▶ **Exercise**:
What you return must match the records word for word.

Data excerpts

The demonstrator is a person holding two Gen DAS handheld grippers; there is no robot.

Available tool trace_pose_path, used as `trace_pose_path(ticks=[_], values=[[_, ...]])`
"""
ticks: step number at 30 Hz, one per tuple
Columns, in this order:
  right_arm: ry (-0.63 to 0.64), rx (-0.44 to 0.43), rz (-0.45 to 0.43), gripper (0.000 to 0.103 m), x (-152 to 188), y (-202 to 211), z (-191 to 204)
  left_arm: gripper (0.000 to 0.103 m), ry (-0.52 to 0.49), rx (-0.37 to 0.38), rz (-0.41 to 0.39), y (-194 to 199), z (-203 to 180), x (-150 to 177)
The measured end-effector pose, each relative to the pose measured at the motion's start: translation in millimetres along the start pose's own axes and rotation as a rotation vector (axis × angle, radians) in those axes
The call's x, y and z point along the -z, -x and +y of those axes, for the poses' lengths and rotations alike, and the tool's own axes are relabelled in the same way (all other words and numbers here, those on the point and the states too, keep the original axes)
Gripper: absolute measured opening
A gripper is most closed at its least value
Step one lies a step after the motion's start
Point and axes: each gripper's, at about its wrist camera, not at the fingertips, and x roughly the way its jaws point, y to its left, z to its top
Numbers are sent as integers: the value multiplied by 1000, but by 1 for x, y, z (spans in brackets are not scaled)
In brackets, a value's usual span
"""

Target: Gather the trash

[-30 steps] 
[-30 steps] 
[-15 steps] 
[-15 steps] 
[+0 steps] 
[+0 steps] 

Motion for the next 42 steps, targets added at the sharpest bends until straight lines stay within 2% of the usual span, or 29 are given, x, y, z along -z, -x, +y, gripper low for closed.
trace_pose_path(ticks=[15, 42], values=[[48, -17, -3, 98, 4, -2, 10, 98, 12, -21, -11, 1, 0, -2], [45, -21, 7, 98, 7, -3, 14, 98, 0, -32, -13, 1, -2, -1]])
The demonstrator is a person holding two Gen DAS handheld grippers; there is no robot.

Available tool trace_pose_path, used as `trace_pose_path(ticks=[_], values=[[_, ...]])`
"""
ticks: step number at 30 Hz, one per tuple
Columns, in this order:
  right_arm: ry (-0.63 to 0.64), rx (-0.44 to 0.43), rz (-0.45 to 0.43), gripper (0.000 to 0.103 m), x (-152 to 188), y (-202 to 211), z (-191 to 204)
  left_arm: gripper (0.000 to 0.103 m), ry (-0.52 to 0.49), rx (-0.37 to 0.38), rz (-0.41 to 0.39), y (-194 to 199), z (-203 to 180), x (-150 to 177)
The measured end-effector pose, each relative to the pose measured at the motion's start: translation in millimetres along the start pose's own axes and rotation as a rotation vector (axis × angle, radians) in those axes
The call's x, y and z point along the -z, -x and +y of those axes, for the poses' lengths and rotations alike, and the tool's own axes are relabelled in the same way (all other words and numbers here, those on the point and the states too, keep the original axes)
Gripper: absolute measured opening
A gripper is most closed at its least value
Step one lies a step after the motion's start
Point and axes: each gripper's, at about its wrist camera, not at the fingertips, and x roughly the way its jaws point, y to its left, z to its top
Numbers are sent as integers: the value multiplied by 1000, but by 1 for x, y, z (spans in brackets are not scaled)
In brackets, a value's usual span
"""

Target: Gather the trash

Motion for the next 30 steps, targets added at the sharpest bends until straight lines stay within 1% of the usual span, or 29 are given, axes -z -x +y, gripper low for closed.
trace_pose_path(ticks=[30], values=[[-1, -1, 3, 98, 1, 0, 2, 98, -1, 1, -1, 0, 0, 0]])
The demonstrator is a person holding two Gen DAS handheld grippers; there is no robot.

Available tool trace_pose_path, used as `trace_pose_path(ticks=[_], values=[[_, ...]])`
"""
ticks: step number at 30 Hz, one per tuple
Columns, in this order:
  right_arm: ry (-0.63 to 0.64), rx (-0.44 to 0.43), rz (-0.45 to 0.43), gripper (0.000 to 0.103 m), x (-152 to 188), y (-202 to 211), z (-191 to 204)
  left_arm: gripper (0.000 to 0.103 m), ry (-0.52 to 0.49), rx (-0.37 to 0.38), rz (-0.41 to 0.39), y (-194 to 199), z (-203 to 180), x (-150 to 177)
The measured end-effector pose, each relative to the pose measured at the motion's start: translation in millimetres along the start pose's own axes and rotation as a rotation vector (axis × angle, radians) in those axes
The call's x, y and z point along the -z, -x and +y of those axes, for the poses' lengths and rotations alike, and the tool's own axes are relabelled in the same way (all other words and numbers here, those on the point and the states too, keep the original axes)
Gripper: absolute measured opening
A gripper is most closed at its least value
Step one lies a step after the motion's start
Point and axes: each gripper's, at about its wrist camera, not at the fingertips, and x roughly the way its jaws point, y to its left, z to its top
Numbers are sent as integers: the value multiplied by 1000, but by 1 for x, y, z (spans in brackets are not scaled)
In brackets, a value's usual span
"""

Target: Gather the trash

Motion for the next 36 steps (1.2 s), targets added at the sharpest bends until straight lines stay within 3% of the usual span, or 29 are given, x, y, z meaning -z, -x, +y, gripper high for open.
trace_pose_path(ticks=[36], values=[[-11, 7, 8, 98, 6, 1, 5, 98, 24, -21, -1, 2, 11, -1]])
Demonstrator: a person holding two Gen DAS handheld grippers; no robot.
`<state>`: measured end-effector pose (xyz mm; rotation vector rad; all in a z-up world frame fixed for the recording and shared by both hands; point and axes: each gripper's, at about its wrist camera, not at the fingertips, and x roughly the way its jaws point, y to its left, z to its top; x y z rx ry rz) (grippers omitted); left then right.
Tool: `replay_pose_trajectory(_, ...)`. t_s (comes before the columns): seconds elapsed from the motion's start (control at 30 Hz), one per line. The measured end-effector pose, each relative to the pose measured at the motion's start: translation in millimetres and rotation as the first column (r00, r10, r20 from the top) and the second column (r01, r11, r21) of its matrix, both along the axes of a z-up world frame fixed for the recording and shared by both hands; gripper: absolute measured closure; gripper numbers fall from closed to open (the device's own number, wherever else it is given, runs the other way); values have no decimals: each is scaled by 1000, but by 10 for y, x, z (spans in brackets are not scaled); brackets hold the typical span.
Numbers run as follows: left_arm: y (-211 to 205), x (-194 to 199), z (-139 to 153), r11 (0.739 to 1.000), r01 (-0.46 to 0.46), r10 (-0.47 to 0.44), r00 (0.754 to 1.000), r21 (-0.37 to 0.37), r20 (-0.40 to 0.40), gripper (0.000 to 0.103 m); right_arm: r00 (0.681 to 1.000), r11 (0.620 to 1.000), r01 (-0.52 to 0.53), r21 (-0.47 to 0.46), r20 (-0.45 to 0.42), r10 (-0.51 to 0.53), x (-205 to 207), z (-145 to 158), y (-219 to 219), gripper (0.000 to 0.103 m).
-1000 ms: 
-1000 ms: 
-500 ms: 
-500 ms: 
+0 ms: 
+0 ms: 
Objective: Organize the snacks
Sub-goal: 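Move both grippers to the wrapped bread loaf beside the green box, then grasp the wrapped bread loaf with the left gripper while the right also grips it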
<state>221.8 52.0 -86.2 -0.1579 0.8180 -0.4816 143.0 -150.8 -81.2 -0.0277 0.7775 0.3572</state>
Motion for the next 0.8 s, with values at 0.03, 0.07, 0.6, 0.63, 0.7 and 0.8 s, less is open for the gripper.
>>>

▶ **Expected output**:
The demonstrator is a person holding two Gen DAS handheld grippers; there is no robot.

Available tool trace_pose_path, used as `trace_pose_path(ticks=[_], values=[[_, ...]])`
"""
ticks: step number at 30 Hz, one per tuple
Columns, in this order:
  right_arm: ry (-0.63 to 0.64), rx (-0.44 to 0.43), rz (-0.45 to 0.43), gripper (0.000 to 0.103 m), x (-152 to 188), y (-202 to 211), z (-191 to 204)
  left_arm: gripper (0.000 to 0.103 m), ry (-0.52 to 0.49), rx (-0.37 to 0.38), rz (-0.41 to 0.39), y (-194 to 199), z (-203 to 180), x (-150 to 177)
The measured end-effector pose, each relative to the pose measured at the motion's start: translation in millimetres along the start pose's own axes and rotation as a rotation vector (axis × angle, radians) in those axes
The call's x, y and z point along the -z, -x and +y of those axes, for the poses' lengths and rotations alike, and the tool's own axes are relabelled in the same way (all other words and numbers here, those on the point and the states too, keep the original axes)
Gripper: absolute measured opening
A gripper is most closed at its least value
Step one lies a step after the motion's start
Point and axes: each gripper's, at about its wrist camera, not at the fingertips, and x roughly the way its jaws point, y to its left, z to its top
Numbers are sent as integers: the value multiplied by 1000, but by 1 for x, y, z (spans in brackets are not scaled)
In brackets, a value's usual span
"""

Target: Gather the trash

[-30 steps] 
[-30 steps] 
[-15 steps] 
[-15 steps] 
[+0 steps] 
[+0 steps] 

Motion for the next 42 steps, targets added at the sharpest bends until straight lines stay within 2% of the usual span, or 29 are given, x, y, z along -z, -x, +y, gripper low for closed.
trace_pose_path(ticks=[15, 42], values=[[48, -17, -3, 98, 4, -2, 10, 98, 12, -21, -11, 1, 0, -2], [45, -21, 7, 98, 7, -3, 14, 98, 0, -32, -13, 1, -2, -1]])
The demonstrator is a person holding two Gen DAS handheld grippers; there is no robot.

Available tool trace_pose_path, used as `trace_pose_path(ticks=[_], values=[[_, ...]])`
"""
ticks: step number at 30 Hz, one per tuple
Columns, in this order:
  right_arm: ry (-0.63 to 0.64), rx (-0.44 to 0.43), rz (-0.45 to 0.43), gripper (0.000 to 0.103 m), x (-152 to 188), y (-202 to 211), z (-191 to 204)
  left_arm: gripper (0.000 to 0.103 m), ry (-0.52 to 0.49), rx (-0.37 to 0.38), rz (-0.41 to 0.39), y (-194 to 199), z (-203 to 180), x (-150 to 177)
The measured end-effector pose, each relative to the pose measured at the motion's start: translation in millimetres along the start pose's own axes and rotation as a rotation vector (axis × angle, radians) in those axes
The call's x, y and z point along the -z, -x and +y of those axes, for the poses' lengths and rotations alike, and the tool's own axes are relabelled in the same way (all other words and numbers here, those on the point and the states too, keep the original axes)
Gripper: absolute measured opening
A gripper is most closed at its least value
Step one lies a step after the motion's start
Point and axes: each gripper's, at about its wrist camera, not at the fingertips, and x roughly the way its jaws point, y to its left, z to its top
Numbers are sent as integers: the value multiplied by 1000, but by 1 for x, y, z (spans in brackets are not scaled)
In brackets, a value's usual span
"""

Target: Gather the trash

Motion for the next 30 steps, targets added at the sharpest bends until straight lines stay within 1% of the usual span, or 29 are given, axes -z -x +y, gripper low for closed.
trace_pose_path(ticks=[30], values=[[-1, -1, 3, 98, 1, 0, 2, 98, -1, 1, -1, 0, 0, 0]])
The demonstrator is a person holding two Gen DAS handheld grippers; there is no robot.

Available tool trace_pose_path, used as `trace_pose_path(ticks=[_], values=[[_, ...]])`
"""
ticks: step number at 30 Hz, one per tuple
Columns, in this order:
  right_arm: ry (-0.63 to 0.64), rx (-0.44 to 0.43), rz (-0.45 to 0.43), gripper (0.000 to 0.103 m), x (-152 to 188), y (-202 to 211), z (-191 to 204)
  left_arm: gripper (0.000 to 0.103 m), ry (-0.52 to 0.49), rx (-0.37 to 0.38), rz (-0.41 to 0.39), y (-194 to 199), z (-203 to 180), x (-150 to 177)
The measured end-effector pose, each relative to the pose measured at the motion's start: translation in millimetres along the start pose's own axes and rotation as a rotation vector (axis × angle, radians) in those axes
The call's x, y and z point along the -z, -x and +y of those axes, for the poses' lengths and rotations alike, and the tool's own axes are relabelled in the same way (all other words and numbers here, those on the point and the states too, keep the original axes)
Gripper: absolute measured opening
A gripper is most closed at its least value
Step one lies a step after the motion's start
Point and axes: each gripper's, at about its wrist camera, not at the fingertips, and x roughly the way its jaws point, y to its left, z to its top
Numbers are sent as integers: the value multiplied by 1000, but by 1 for x, y, z (spans in brackets are not scaled)
In brackets, a value's usual span
"""

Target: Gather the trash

Motion for the next 36 steps (1.2 s), targets added at the sharpest bends until straight lines stay within 3% of the usual span, or 29 are given, x, y, z meaning -z, -x, +y, gripper high for open.
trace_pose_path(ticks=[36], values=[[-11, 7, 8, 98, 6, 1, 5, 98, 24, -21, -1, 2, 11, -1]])
Demonstrator: a person holding two Gen DAS handheld grippers; no robot.
`<state>`: measured end-effector pose (xyz mm; rotation vector rad; all in a z-up world frame fixed for the recording and shared by both hands; point and axes: each gripper's, at about its wrist camera, not at the fingertips, and x roughly the way its jaws point, y to its left, z to its top; x y z rx ry rz) (grippers omitted); left then right.
Tool: `replay_pose_trajectory(_, ...)`. t_s (comes before the columns): seconds elapsed from the motion's start (control at 30 Hz), one per line. The measured end-effector pose, each relative to the pose measured at the motion's start: translation in millimetres and rotation as the first column (r00, r10, r20 from the top) and the second column (r01, r11, r21) of its matrix, both along the axes of a z-up world frame fixed for the recording and shared by both hands; gripper: absolute measured closure; gripper numbers fall from closed to open (the device's own number, wherever else it is given, runs the other way); values have no decimals: each is scaled by 1000, but by 10 for y, x, z (spans in brackets are not scaled); brackets hold the typical span.
Numbers run as follows: left_arm: y (-211 to 205), x (-194 to 199), z (-139 to 153), r11 (0.739 to 1.000), r01 (-0.46 to 0.46), r10 (-0.47 to 0.44), r00 (0.754 to 1.000), r21 (-0.37 to 0.37), r20 (-0.40 to 0.40), gripper (0.000 to 0.103 m); right_arm: r00 (0.681 to 1.000), r11 (0.620 to 1.000), r01 (-0.52 to 0.53), r21 (-0.47 to 0.46), r20 (-0.45 to 0.42), r10 (-0.51 to 0.53), x (-205 to 207), z (-145 to 158), y (-219 to 219), gripper (0.000 to 0.103 m).
-1000 ms: 
-1000 ms: 
-500 ms: 
-500 ms: 
+0 ms: 
+0 ms: 
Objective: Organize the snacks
Sub-goal: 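Move both grippers to the wrapped bread loaf beside the green box, then grasp the wrapped bread loaf with the left gripper while the right also grips it
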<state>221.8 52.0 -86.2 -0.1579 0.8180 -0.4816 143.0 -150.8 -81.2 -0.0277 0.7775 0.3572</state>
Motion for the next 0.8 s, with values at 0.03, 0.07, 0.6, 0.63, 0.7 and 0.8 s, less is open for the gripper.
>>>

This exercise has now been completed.